• What to do:
Beginning with the line that holds "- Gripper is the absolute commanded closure" and ending with the last line below, repeat each line exactly, leaving any pictures out.
Data provided Start Marker
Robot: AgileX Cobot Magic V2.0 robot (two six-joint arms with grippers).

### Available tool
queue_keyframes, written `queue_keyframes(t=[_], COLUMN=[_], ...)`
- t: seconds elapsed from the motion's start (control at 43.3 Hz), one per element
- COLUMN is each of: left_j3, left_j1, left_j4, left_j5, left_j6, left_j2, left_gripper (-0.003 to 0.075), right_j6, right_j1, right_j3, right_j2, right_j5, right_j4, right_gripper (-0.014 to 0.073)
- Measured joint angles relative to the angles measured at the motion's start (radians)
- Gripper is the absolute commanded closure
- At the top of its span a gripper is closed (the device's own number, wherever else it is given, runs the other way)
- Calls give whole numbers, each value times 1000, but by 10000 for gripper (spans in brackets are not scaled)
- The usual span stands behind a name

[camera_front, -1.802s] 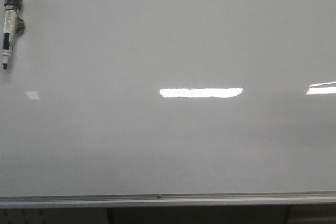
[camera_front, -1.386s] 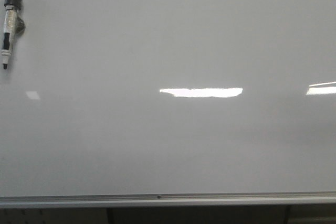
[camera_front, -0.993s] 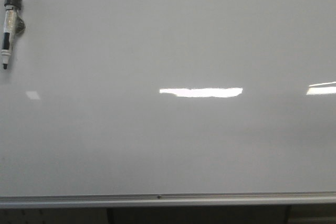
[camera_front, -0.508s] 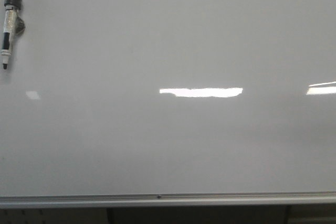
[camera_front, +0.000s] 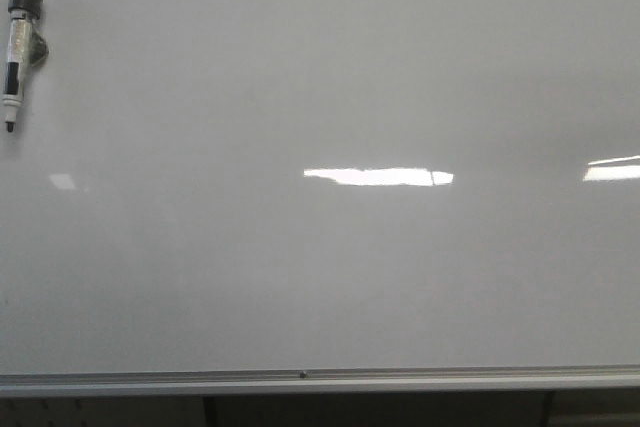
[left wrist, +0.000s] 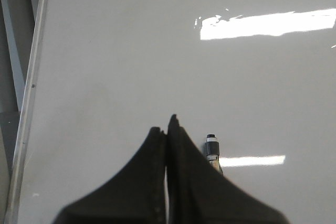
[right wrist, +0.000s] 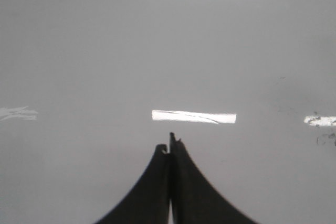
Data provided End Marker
• Response below:
- Gripper is the absolute commanded closure
- At the top of its span a gripper is closed (the device's own number, wherever else it is given, runs the other way)
- Calls give whole numbers, each value times 1000, but by 10000 for gripper (spans in brackets are not scaled)
- The usual span stands behind a name

[camera_front, -1.802s] 
[camera_front, -1.386s] 
[camera_front, -0.993s] 
[camera_front, -0.508s] 
[camera_front, +0.000s] 
[left wrist, +0.000s] 
[right wrist, +0.000s] 

The answer is now complete.